Floor lamps A805, A808 and A810 were designed by Aalto for the National Pensions Institute in 1954–59. The iconic Golden Bell ceiling lamp, A330S, was designed for the Savoy Restaurant in 1939. Its sister model, A440, was designed in 1954. Also known as the Hand Grenade, the A110 pendant was designed by Aalto in 1952 for the Finnish Engineering Society Building. The famous Beehive, the A331 pendant was designed in 1953 and it was part of the lighting solutions for the University of Jyväskylä.

Utzon worked in Alvar Aalto’s office in 1946. Eleven years later, in 1957, he designed the U336 pendant for Artek, the very time he also began designing the Sydney Opera House.


Classics with New Eyes

Artek classics are alive in time and space, always fresh. Along with Aalto’s designs, the furniture designed by designer/interior architect Ilmari Tapiovaara (1914–1999) still stands out from among the increasingly profuse trends in interior decoration and design. The calm the designs of the two masters radiate derives from a carefully considered essentialism. The combination of ergonomics, durability and aesthetics has endured for decades in schools, hospitals, restaurants and homes. The designs are the outcome of sustained thinking and sufficient time for experimentation.

Aalto’s Armchair 406 is a variation based on a frame he designed in the 1930s. The use of bent solid wood was the most important technical innovation made by Aalto, and it enabled the creation of many chairs that have since then become classics. The most famous of these include Stool 60 and Armchair 41, more familiarly known as the Paimio chair. The leather webbing of Armchair 406 was introduced in 1947.

In 1946–47 Tapiovaara designed, together with his wife, Annikki Tapiovaara, furniture for the new student dormitory, Domus Academica, in Helsinki. It was for that project the famous Domus chair and Domus armchair were created. Originally designed as a desk chair, the Domus chair was used from the start for many different functions. Domus was a great success, and became the guilding light for all of Tapiovaara’s subsequent work. Over the years, millions of Domus chairs have been placed in homes and public spaces.

The Tee-Tee Table was created when Tapiovaara was designing furniture for living rooms in 1939–40.

The Pirkka range was designed by Tapiovaara in 1955–1962 primarily for homes. The first product in the series was the Pirkka stool which was intended for cooling off after the sauna. Tapiovaara was a great admirer of Finnish rustic furniture and Pirkka is his modern interpretation of them.

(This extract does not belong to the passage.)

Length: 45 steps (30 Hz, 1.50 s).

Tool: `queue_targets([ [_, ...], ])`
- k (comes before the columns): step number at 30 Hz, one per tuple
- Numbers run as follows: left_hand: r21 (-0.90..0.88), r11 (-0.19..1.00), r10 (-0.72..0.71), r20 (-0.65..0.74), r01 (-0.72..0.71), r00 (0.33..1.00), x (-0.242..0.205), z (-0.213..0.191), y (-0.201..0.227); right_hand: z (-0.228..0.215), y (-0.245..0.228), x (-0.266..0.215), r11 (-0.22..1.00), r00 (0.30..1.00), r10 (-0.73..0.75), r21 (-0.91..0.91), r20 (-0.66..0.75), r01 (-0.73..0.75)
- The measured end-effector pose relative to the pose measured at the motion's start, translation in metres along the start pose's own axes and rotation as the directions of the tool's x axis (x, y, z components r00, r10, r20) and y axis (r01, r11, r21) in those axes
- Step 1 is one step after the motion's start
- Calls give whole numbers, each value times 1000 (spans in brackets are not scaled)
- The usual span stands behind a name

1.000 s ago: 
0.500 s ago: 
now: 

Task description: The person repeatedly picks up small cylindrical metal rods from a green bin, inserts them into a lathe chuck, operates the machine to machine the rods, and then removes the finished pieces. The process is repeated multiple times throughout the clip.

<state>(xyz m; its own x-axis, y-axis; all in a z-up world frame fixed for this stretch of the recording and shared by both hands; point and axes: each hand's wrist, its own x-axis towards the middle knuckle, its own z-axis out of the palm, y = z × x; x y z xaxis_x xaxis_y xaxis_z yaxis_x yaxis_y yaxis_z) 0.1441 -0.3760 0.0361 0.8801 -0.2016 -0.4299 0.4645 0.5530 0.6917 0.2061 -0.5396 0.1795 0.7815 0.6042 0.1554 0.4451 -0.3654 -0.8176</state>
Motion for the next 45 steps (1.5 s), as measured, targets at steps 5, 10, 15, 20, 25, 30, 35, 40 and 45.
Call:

In addition to chairs, Tapiovaara also designed several tables in the 1950s. He was particularly interested in their transportability and lightness. The Trienna Table was designed in 1954. The three joined plywood pieces double as legs and the top of the table. The seams between the pieces create a beautiful pattern on the top. The Trienna Table is elegant by itself and a fine centrepiece for creating exciting combinations.

Tapiovaara designed the Mademoiselle rocking chair and lounge chair in 1956. The design is based on the traditional Finnish spoke chair.